广场之上,顿时一片骚动。
承平王瞧了一眼,狞笑一声:“好好好!既然太后顽固不化,那也不要怪臣不敬了!”
“放箭!!”
话音落下,东西城台之上瞬间站满了密密麻麻的弓箭手,朝着广场之下的众人射去。
箭矢如雨,几乎转瞬即至。
宣王重伤未愈,又带着枷锁,行动不便,却仍旧下意识将谢嗣音护在胸前。可脚步刚刚一动,身后刀风也跟着刺了过来。
身后跟着的羽林卫是承平王的人。
不过,想也是他的人。承平王既然等着谢辞来,那么就定然会发生兵戈。
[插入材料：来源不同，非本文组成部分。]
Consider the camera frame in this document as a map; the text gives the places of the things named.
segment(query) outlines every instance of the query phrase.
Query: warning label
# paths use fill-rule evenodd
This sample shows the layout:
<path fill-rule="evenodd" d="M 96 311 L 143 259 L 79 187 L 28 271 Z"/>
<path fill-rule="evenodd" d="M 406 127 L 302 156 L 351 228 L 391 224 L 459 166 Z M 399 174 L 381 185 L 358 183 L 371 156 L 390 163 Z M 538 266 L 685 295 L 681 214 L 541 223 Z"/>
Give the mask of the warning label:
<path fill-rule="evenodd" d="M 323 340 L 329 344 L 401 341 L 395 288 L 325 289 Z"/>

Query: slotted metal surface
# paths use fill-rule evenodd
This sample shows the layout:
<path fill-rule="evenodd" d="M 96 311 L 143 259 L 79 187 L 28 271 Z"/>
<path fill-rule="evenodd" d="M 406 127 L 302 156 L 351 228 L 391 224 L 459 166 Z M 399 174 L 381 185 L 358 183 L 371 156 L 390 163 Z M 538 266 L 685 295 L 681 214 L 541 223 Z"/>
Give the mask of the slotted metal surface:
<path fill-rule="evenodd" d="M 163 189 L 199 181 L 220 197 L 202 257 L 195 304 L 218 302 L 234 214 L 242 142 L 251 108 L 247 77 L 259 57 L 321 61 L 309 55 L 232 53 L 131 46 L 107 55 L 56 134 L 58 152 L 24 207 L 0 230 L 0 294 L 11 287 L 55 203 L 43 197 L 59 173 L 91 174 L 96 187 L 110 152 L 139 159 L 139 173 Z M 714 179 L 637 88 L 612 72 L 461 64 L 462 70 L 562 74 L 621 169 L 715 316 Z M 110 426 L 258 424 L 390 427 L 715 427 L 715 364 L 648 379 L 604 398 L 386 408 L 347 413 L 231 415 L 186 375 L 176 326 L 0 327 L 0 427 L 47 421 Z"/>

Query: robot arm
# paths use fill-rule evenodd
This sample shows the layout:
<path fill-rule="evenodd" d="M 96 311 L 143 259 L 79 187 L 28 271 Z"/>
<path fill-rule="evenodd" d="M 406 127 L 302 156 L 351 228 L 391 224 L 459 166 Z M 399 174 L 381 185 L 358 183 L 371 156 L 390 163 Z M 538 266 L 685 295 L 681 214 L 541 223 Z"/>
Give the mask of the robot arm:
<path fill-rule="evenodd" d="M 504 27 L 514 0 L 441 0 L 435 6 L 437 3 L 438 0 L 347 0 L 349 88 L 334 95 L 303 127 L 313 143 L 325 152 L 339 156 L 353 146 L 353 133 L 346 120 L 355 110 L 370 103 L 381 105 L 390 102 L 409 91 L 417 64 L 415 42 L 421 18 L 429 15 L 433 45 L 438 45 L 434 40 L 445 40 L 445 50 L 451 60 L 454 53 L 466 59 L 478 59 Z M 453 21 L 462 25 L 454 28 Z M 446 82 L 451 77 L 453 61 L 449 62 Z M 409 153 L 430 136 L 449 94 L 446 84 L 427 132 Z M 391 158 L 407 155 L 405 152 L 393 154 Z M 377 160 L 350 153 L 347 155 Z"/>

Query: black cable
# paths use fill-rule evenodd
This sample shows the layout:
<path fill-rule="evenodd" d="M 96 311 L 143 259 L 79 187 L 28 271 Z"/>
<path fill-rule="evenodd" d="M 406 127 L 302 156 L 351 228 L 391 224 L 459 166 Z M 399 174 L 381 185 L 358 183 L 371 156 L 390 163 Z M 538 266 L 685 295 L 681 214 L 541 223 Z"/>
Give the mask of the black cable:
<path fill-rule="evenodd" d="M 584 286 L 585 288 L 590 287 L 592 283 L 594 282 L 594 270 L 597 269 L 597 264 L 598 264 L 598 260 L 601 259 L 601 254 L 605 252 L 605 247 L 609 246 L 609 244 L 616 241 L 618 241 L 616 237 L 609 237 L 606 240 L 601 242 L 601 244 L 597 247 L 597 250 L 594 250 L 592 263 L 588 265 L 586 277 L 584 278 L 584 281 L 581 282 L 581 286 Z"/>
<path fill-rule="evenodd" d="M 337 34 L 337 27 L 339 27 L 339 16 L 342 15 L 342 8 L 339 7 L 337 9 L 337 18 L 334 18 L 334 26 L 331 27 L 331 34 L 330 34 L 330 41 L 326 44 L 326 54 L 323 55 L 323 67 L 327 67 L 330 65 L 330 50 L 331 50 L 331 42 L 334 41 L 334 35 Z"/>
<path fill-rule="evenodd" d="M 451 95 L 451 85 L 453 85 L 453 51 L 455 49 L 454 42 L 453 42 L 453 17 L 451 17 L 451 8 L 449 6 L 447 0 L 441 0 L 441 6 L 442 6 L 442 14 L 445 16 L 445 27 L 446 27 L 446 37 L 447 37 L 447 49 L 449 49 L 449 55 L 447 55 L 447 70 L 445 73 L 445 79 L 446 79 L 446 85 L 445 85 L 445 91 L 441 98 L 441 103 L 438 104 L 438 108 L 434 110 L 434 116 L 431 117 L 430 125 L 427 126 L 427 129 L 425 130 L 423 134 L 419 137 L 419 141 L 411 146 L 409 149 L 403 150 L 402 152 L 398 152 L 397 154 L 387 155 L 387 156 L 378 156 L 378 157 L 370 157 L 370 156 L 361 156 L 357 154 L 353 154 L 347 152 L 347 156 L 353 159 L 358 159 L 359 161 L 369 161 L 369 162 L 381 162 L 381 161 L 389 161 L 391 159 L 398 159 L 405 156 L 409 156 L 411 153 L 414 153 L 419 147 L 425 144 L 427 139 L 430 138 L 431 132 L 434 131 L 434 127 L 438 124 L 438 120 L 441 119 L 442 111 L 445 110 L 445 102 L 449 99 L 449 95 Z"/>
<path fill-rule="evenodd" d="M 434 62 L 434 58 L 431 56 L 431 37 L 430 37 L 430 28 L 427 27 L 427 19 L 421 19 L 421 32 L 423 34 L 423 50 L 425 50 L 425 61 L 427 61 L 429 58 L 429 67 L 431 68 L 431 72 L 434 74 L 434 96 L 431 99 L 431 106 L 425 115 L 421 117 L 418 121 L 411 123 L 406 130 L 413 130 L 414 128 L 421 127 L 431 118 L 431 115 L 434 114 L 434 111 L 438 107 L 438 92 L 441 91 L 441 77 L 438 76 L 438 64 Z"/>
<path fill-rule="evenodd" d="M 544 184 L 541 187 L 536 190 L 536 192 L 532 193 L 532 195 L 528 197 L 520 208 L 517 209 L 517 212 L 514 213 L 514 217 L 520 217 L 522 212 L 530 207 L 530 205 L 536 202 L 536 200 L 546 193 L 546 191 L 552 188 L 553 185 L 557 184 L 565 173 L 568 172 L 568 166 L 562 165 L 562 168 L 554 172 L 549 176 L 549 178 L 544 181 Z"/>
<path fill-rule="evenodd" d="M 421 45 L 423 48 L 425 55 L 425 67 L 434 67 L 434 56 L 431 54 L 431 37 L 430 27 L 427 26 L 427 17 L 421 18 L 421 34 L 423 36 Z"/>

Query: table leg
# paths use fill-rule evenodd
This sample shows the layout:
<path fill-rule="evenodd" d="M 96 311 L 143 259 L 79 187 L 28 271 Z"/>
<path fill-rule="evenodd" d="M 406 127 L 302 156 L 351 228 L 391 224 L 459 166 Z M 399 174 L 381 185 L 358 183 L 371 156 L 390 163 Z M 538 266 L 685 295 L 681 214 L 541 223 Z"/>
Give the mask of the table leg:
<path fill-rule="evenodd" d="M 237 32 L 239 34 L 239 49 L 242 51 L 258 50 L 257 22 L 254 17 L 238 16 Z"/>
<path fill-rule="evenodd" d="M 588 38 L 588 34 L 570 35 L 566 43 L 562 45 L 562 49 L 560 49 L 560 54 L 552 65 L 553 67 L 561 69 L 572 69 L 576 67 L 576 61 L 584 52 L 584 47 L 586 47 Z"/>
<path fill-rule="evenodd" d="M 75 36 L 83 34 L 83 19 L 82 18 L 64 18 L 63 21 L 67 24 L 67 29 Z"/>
这些人就是为了在变动之时,尽快解决掉宣王父女二人。
哪怕不要性命。
宣王面色生寒,带着枷锁猛然后转,长刀刚好卡在枷锁中间,直接将枷锁给劈了开。
长刀变劈为扫,直割向宣王脖颈。
身后另一人则猛地刺向谢嗣音,谢嗣音下意识后退一步,箭风却也跟着来了。
就在千钧一刻之际,一道月白色穿过箭雨将长刀打断,而后揽住谢嗣音,边挡边退,朝着午门之外退去:“昭昭,你没事吧?”
“多谢!”谢嗣音摇了摇头,望了陆澄朝一眼,而后转头看向宣王,“父王?!”
“父王没事吧?”另一道黑色身影已经接过了宣王,声音低沉,长刀如虹。
“哥哥!”谢嗣音惊喜的望着谢辞,连忙出声道。